Vitamin C (ascorbic acid) is a water-soluble vitamin with antioxidant properties.
Previous studies showed that the administration of vitamin C was associated with
decreased triglyceride (TG) levels in ambulatory patients, especially in patients with
type 2 diabetes. The decrease in TG level was more significant the younger the patient's
age (less than 52.8 years), the longer the administration of vitamin C lasted (over 12
weeks) and the higher the daily dose was (over 1 gram per day) (2). However, we did not
find any studies that examined the relationship between administration of vitamin C and
lowering of TG level in critical patients in intensive care. High TG levels are often
found in these patients, secondary to sepsis, administration of propofol by continuous
infusion, administration of TPN, pancreatitis, liver failure and chronic dyslipidemia,
diabetes and chronic renal failure. High TG levels in these patients may cause
pancreatitis secondary to elevated TG, and we take several actions to lower TG levels in
the unit when they exceed 500 mg per dL in order to avoid these complications. The
actions taken include starting treatment with fibrates and/or statins, giving high-dose
insulin, stopping the propofol drip and changing it to another hypnotic drug (usually
midazolam), and giving fat-free TPN instead of fat-containing TPN. There are of course
disadvantages to these interventions, such as drug interactions, longer clearance time
and higher incidence of delirium when giving midazolam compared to propofol, hypoglycemia
when giving a continuous insulin drip in high doses and giving a lower amount of calories
to a patient who will receive TPN without lipids.
There are many studies that examined the administration of vitamin C to patients in
intensive care, especially patients with sepsis, with varied but inconclusive results.
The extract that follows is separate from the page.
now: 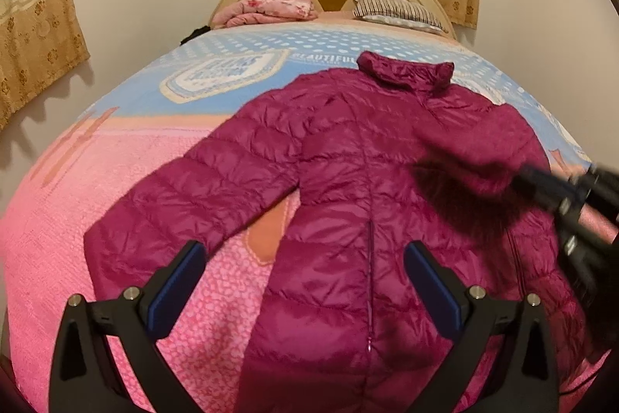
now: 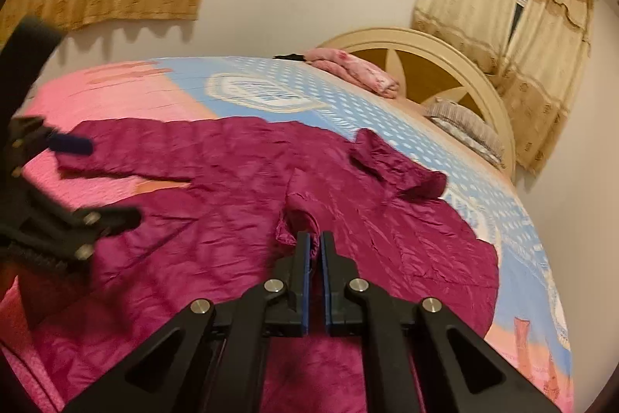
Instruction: Fold large clothes
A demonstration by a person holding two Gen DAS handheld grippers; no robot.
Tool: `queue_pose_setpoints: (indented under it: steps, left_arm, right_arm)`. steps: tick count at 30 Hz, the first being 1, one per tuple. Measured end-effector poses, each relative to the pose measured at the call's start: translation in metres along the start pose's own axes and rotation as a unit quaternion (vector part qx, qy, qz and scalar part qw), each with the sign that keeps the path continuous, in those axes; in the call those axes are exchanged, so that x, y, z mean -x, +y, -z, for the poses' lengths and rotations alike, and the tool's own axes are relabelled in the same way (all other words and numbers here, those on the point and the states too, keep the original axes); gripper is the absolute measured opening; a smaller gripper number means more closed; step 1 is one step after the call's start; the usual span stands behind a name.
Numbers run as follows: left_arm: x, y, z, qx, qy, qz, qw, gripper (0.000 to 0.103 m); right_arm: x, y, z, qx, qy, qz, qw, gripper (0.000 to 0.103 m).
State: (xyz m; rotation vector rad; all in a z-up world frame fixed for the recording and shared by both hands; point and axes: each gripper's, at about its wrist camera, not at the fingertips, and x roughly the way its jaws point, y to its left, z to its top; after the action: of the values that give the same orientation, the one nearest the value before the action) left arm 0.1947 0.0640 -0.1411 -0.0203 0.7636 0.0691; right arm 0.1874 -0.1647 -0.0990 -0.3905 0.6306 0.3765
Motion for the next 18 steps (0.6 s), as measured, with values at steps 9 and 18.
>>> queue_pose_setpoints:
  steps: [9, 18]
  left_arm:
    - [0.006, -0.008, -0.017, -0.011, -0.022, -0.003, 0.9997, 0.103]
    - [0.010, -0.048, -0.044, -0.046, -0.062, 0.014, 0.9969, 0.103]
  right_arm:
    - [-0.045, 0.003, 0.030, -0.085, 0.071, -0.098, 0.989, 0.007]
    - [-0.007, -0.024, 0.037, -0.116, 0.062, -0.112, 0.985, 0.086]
A
recently published meta-analysis found a reduction in mortality among critical intensive
care patients treated with intravenous vitamin C, especially in the subgroup of
critically ill patients with a high risk of in-hospital mortality. The drug was found to
be safe for use among patients in intensive care. In these patients in the various
studies, vitamin C treatment was given intravenously in different doses, with most
patients receiving a dose of 6 grams per day for 3-5 days. In light of a trend about five
years ago that showed an improvement in survival among septic patients in intensive care
who were treated with intravenous vitamin C as monotherapy, or in combination with
steroids and/or intravenous thiamine, also in the intensive care unit at our institution
(as well as in other hospitals) we started giving this treatment, at the recommended dose
of 6 grams per day for 3-5 days. Over time, new studies did not find clear benefits for
this treatment, so we gradually stopped giving it. However, if indeed vitamin C can
contribute to a significant decrease in TG levels in patients in intensive care, there
may be a point in administering it to a group of patients with high TG levels, in order
to reduce complications associated with a high TG level and/or treatment to reduce it.